__The task__
Only one stretch of the data below is wanted: the lines starting at the one with "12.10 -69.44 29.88" and ending at the one with "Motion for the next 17", both included, given again exactly.
Top of Data to process
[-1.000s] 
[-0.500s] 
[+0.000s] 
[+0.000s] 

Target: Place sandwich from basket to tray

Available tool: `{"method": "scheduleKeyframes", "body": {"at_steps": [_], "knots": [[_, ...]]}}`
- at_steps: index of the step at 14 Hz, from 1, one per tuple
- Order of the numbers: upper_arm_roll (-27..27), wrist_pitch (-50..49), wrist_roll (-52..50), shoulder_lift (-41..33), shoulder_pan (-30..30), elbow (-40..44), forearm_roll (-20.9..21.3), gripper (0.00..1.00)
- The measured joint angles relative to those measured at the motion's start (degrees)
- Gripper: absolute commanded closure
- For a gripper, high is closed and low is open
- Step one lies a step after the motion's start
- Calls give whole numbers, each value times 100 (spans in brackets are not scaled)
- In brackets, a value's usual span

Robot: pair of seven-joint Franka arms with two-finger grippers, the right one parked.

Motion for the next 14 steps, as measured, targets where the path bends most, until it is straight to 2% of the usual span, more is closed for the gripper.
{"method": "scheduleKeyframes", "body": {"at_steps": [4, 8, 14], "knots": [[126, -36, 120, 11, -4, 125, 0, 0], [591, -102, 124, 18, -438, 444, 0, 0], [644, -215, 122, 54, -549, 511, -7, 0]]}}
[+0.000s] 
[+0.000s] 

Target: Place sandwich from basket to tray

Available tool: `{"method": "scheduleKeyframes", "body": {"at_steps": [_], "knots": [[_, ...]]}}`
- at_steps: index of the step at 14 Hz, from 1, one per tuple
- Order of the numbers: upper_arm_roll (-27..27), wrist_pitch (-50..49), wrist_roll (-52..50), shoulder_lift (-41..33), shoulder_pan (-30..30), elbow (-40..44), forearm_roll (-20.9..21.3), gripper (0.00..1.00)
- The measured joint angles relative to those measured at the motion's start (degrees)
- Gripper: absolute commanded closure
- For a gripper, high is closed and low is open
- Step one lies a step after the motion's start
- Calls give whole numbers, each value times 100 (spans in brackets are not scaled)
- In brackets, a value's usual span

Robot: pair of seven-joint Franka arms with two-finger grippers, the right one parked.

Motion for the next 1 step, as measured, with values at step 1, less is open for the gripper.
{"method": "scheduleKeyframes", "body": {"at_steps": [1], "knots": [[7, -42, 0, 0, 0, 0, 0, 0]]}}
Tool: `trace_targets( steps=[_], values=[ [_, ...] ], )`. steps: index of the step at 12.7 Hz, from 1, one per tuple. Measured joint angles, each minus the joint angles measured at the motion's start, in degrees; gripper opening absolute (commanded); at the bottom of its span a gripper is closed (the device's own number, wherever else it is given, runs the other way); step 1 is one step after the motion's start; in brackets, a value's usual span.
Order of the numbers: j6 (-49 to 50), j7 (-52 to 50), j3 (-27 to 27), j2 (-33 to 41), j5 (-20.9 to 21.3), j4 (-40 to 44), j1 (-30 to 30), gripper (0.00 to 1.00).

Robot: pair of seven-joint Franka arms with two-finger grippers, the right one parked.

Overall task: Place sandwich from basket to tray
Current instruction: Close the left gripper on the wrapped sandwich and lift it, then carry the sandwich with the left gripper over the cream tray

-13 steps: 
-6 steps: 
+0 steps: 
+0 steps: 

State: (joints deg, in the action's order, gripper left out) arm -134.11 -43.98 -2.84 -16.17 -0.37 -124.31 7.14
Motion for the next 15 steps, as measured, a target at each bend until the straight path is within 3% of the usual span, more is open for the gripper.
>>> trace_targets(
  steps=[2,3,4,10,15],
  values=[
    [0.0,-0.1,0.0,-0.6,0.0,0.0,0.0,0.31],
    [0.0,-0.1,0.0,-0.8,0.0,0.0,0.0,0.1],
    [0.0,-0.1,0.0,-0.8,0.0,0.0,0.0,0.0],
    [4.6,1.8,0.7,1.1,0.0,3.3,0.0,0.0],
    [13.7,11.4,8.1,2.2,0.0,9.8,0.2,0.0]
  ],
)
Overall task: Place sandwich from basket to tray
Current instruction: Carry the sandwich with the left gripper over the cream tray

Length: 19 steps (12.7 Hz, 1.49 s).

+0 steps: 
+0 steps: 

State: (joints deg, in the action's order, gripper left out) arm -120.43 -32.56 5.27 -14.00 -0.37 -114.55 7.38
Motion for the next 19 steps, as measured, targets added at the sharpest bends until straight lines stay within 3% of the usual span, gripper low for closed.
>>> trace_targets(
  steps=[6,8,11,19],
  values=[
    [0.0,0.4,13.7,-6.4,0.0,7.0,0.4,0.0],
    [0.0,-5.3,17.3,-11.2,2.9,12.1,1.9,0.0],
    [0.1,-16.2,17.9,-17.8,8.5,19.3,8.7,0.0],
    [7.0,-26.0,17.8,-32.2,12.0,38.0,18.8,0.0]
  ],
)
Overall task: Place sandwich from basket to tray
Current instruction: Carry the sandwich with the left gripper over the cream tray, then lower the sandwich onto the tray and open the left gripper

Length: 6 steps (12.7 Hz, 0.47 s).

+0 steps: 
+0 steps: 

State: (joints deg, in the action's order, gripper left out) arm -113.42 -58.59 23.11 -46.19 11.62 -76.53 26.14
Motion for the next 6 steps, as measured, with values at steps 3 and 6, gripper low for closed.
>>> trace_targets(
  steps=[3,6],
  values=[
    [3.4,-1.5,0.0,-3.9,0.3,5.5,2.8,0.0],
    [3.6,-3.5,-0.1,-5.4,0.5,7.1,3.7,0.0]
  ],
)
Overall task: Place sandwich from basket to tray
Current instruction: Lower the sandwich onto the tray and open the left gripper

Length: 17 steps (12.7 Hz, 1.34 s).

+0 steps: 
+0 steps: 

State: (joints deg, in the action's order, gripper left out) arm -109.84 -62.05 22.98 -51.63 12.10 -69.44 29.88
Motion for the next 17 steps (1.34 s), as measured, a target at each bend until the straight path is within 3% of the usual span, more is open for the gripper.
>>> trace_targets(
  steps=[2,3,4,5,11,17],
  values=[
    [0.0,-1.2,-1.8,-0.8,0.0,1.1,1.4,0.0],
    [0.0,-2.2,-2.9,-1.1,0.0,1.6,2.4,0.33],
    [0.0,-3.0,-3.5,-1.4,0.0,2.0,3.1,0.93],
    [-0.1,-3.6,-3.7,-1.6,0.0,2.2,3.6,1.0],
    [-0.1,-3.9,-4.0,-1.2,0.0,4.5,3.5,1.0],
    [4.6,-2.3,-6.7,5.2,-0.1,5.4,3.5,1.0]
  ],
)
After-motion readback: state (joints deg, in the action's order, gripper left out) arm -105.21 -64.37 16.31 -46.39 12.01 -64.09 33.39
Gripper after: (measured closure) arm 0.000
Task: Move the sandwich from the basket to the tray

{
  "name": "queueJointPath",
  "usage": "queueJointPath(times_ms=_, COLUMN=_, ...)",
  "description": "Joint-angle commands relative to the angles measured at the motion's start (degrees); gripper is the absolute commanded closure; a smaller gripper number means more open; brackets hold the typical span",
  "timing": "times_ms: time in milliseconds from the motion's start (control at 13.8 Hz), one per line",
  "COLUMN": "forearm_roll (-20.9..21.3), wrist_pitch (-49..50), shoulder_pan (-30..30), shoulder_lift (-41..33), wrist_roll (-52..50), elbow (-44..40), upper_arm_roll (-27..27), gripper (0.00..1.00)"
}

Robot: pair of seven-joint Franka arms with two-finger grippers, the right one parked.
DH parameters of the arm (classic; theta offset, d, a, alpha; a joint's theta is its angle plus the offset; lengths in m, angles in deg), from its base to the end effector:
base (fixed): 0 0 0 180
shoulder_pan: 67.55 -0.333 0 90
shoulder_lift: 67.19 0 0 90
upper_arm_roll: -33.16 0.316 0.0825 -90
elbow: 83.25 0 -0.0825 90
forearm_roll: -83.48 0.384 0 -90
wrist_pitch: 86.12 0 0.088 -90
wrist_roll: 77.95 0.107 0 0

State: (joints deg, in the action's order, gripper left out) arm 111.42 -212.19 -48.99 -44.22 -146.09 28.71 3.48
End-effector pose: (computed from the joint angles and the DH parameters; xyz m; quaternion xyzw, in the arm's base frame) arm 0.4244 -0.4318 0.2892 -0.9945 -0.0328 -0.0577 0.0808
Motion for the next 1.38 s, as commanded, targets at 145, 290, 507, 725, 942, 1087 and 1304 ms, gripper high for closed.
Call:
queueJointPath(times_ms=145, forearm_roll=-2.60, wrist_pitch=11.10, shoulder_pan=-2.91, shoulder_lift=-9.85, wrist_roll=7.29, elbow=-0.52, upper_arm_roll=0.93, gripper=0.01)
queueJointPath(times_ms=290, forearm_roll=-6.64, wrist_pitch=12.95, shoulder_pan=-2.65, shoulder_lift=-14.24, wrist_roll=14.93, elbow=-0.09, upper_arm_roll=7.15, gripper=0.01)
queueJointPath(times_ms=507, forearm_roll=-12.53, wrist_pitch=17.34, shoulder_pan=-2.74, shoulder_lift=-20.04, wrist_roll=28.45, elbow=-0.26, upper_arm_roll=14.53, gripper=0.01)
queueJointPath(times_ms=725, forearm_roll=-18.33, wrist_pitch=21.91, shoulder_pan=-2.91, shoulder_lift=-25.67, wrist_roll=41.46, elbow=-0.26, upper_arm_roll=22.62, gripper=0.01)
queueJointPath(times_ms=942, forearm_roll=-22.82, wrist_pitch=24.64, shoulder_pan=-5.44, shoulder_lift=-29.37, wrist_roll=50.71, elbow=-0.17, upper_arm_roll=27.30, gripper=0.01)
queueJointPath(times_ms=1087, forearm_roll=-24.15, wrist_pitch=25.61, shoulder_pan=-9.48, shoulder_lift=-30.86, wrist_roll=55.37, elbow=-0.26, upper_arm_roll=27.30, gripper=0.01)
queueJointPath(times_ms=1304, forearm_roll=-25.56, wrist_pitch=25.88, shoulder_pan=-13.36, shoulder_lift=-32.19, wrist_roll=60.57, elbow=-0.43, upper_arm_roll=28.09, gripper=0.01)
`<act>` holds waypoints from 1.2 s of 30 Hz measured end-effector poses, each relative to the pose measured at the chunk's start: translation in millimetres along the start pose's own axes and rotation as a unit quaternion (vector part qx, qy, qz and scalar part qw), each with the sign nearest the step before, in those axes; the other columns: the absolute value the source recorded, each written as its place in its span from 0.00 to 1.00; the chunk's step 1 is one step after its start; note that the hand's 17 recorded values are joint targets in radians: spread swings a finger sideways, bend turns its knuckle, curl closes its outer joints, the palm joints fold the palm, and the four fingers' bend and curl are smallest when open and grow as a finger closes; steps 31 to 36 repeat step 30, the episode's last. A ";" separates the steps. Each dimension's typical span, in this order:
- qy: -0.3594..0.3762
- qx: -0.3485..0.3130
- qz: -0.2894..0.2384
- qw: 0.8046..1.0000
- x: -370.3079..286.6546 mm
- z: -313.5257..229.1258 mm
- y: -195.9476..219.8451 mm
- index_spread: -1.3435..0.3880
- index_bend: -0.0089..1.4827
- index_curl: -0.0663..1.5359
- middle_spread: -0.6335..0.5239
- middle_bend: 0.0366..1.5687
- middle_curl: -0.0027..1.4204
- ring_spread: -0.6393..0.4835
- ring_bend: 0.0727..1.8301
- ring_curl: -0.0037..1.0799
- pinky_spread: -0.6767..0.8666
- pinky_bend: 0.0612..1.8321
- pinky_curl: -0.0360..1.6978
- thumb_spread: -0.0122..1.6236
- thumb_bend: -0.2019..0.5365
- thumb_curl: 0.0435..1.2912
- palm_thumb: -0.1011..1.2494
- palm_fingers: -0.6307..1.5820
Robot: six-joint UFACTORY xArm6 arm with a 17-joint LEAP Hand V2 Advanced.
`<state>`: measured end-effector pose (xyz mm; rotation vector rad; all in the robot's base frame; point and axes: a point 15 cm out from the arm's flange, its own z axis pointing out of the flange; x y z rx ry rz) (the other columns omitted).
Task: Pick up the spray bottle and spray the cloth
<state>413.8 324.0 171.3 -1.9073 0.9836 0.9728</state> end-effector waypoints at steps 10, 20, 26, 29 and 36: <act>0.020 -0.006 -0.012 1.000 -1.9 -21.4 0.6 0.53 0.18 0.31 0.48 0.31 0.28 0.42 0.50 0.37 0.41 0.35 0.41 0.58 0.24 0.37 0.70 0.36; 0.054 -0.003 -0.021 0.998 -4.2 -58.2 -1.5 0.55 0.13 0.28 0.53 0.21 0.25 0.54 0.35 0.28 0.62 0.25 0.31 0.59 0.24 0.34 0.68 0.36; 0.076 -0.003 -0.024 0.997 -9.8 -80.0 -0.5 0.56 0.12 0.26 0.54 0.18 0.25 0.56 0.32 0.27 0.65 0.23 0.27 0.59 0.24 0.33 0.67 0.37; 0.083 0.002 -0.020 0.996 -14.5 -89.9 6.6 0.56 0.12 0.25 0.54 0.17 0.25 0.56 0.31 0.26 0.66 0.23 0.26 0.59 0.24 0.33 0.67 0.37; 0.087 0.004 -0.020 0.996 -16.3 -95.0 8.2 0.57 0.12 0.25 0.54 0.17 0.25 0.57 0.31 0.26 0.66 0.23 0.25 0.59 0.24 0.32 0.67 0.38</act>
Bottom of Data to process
__Answer for this exercise__
State: (joints deg, in the action's order, gripper left out) arm -109.84 -62.05 22.98 -51.63 12.10 -69.44 29.88
Motion for the next 17 steps (1.34 s), as measured, a target at each bend until the straight path is within 3% of the usual span, more is open for the gripper.

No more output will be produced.